_Exercise aim:_ Exactly the lines from the one containing "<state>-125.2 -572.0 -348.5" through the end of the data below are to be reproduced, and nothing besides them.
● ● ● ● ● ● ●
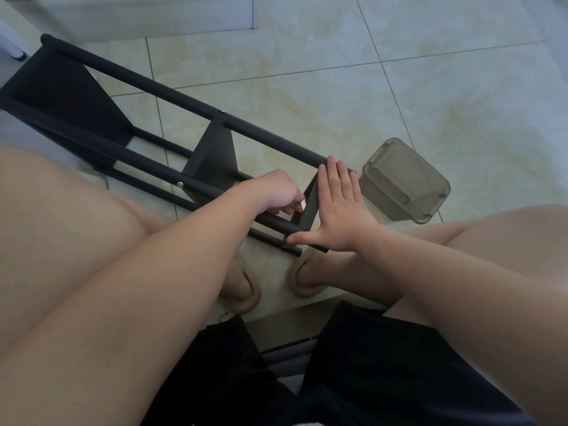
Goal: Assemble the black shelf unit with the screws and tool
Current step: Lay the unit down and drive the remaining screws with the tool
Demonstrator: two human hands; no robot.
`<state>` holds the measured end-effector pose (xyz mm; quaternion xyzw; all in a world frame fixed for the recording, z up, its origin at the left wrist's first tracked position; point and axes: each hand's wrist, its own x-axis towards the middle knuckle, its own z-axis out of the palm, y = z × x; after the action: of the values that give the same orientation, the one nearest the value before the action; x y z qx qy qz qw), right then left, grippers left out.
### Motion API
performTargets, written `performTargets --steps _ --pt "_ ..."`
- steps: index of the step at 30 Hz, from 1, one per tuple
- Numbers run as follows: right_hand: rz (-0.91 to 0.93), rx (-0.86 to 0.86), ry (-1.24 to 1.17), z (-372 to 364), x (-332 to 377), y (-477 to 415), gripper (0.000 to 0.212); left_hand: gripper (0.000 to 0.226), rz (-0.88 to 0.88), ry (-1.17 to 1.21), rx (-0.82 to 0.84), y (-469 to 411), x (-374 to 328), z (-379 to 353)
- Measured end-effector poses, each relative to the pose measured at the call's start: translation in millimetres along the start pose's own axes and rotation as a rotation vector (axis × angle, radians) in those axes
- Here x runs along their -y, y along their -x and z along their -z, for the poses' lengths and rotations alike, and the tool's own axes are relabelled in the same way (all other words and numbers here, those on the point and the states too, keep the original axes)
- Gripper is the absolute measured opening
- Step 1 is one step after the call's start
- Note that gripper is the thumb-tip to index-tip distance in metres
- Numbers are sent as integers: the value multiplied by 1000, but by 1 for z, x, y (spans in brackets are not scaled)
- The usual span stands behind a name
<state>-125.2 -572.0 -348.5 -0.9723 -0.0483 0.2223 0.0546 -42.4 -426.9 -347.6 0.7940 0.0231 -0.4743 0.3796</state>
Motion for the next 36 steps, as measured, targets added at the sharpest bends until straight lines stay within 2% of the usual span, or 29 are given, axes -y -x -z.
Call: performTargets --steps 16,36 --pt "4 2 2 -1 0 0 155 24 6 -124 57 5 -2 3" --pt "-1 8 -7 -1 0 -1 154 25 -152 -467 153 8 7 17"
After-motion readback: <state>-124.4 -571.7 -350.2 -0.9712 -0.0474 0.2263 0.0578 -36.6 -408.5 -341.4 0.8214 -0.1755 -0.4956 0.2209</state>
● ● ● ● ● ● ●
_Expected answer:_
<state>-125.2 -572.0 -348.5 -0.9723 -0.0483 0.2223 0.0546 -42.4 -426.9 -347.6 0.7940 0.0231 -0.4743 0.3796</state>
Motion for the next 36 steps, as measured, targets added at the sharpest bends until straight lines stay within 2% of the usual span, or 29 are given, axes -y -x -z.
Call: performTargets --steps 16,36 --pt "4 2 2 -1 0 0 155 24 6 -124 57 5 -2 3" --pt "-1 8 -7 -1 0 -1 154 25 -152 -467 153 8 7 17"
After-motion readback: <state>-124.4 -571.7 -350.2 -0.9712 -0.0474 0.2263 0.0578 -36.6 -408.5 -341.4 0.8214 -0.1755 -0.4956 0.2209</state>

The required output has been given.